Matching Markets Meet LLMs: Algorithmic Reasoning with Ranked Preferences
This work addresses the underexplored ability of LLMs to handle algorithmic reasoning with ranked preferences, which is incremental as it systematically exposes limitations without proposing new methods.
The study tackled the problem of evaluating Large Language Models (LLMs) on reasoning tasks involving ranked preferences in matching markets, finding that even top-performing models struggle with instability in large markets, with fine-tuning improving performance only in small instances.
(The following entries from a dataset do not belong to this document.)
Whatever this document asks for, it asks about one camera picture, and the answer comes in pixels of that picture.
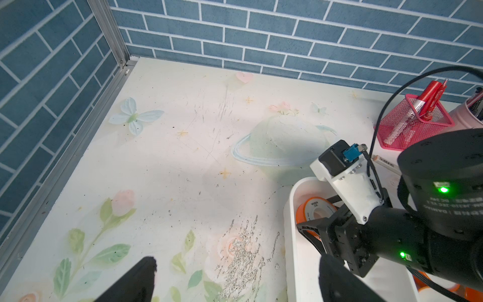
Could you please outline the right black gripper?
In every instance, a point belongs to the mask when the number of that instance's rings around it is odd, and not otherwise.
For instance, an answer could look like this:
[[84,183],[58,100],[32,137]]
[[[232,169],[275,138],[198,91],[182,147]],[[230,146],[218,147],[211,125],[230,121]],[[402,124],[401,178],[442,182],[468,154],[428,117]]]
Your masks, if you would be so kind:
[[328,218],[296,226],[320,254],[328,254],[341,264],[347,263],[348,269],[358,277],[366,277],[377,262],[377,255],[363,241],[361,225],[345,205]]

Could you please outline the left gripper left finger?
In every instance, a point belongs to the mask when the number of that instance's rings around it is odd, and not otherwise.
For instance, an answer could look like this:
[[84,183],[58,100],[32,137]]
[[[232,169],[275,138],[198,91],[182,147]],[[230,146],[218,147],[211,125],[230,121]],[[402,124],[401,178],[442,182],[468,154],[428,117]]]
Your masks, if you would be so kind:
[[95,299],[95,302],[152,301],[156,272],[155,258],[144,257]]

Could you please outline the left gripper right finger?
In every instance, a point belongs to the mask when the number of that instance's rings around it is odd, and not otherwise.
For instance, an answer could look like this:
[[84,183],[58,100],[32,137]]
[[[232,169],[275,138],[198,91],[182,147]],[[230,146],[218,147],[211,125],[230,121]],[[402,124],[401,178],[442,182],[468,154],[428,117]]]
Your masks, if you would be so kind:
[[322,254],[320,258],[319,288],[323,301],[384,301],[328,254]]

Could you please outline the white plastic storage box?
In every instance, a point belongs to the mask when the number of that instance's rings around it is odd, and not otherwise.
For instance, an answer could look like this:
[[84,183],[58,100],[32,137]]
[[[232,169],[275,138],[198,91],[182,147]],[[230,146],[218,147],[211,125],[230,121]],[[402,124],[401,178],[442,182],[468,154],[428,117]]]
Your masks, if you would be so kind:
[[[328,182],[306,177],[292,188],[284,207],[286,271],[289,301],[322,301],[319,288],[320,253],[296,227],[296,210],[306,200],[336,195]],[[411,273],[402,265],[380,258],[368,275],[362,278],[371,290],[385,301],[419,301]]]

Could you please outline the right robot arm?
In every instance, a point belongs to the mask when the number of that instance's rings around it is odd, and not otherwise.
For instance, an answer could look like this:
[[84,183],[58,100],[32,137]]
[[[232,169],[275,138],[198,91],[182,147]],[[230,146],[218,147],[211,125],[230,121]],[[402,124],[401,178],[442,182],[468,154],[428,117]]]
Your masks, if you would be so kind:
[[482,130],[447,132],[397,158],[395,208],[367,147],[340,140],[311,169],[342,202],[327,217],[298,223],[322,255],[364,277],[380,258],[482,289]]

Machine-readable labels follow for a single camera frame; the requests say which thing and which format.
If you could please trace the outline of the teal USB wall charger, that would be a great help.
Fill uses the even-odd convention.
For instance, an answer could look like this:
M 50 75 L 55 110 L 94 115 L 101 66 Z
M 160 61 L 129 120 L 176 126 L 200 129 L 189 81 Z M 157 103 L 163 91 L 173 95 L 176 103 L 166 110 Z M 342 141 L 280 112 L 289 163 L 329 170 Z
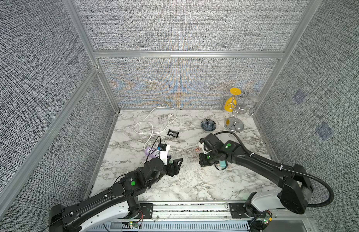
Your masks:
M 225 160 L 222 160 L 219 162 L 219 170 L 225 170 L 228 167 L 228 162 Z

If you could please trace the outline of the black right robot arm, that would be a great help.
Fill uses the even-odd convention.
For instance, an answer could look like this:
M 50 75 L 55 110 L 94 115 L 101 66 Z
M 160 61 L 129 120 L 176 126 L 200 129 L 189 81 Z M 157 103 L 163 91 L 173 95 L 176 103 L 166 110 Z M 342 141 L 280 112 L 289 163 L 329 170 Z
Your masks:
M 277 188 L 271 192 L 253 192 L 244 203 L 244 212 L 249 217 L 270 209 L 287 209 L 302 215 L 308 207 L 319 208 L 331 204 L 335 198 L 333 189 L 323 180 L 307 174 L 305 168 L 295 164 L 289 166 L 266 159 L 248 150 L 238 138 L 236 142 L 223 143 L 218 133 L 210 133 L 199 140 L 202 153 L 199 163 L 202 167 L 217 166 L 221 162 L 233 163 L 248 168 L 267 178 Z M 311 204 L 309 200 L 314 192 L 312 181 L 316 181 L 328 190 L 327 200 Z

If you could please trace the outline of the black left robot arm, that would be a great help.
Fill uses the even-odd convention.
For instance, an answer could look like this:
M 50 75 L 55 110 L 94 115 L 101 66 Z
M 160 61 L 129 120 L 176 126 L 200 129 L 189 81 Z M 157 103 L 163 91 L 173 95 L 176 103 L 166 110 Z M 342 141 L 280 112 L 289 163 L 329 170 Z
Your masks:
M 107 190 L 71 206 L 58 204 L 52 207 L 48 230 L 51 232 L 85 232 L 113 219 L 131 218 L 138 215 L 141 206 L 138 196 L 164 176 L 176 176 L 183 159 L 168 164 L 153 158 L 128 172 Z

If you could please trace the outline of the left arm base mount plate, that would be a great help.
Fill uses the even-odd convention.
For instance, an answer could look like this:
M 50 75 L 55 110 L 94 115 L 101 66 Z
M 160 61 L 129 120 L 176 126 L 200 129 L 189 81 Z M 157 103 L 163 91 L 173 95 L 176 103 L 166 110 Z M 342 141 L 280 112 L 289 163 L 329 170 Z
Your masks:
M 138 212 L 138 215 L 135 217 L 135 220 L 139 220 L 141 218 L 152 219 L 153 207 L 154 207 L 153 203 L 141 203 L 140 210 Z

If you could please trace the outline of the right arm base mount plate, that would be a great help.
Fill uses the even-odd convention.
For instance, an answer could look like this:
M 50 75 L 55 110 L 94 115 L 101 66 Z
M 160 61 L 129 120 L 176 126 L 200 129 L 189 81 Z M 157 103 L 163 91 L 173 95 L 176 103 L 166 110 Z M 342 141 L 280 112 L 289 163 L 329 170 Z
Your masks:
M 249 218 L 244 210 L 244 203 L 228 203 L 227 208 L 233 219 Z
The rise of Large Language Models (LLMs) has driven progress in reasoning tasks -- from program synthesis to scientific hypothesis generation -- yet their ability to handle ranked preferences and structured algorithms in combinatorial domains remains underexplored. We study matching markets, a core framework behind applications like resource allocation and ride-sharing, which require reconciling individual ranked preferences to ensure stable outcomes. We evaluate several state-of-the-art models on a hierarchy of preference-based reasoning tasks -- ranging from stable-matching generation to instability detection, instability resolution, and fine-grained preference queries -- to systematically expose their logical and algorithmic limitations in handling ranked inputs. Surprisingly, even top-performing models with advanced reasoning struggle to resolve instability in large markets, often failing to identify blocking pairs or execute algorithms iteratively. We further show that parameter-efficient fine-tuning (LoRA) significantly improves performance in small markets, but fails to bring about a similar improvement on large instances, suggesting the need for more sophisticated strategies to improve LLMs' reasoning with larger-context inputs.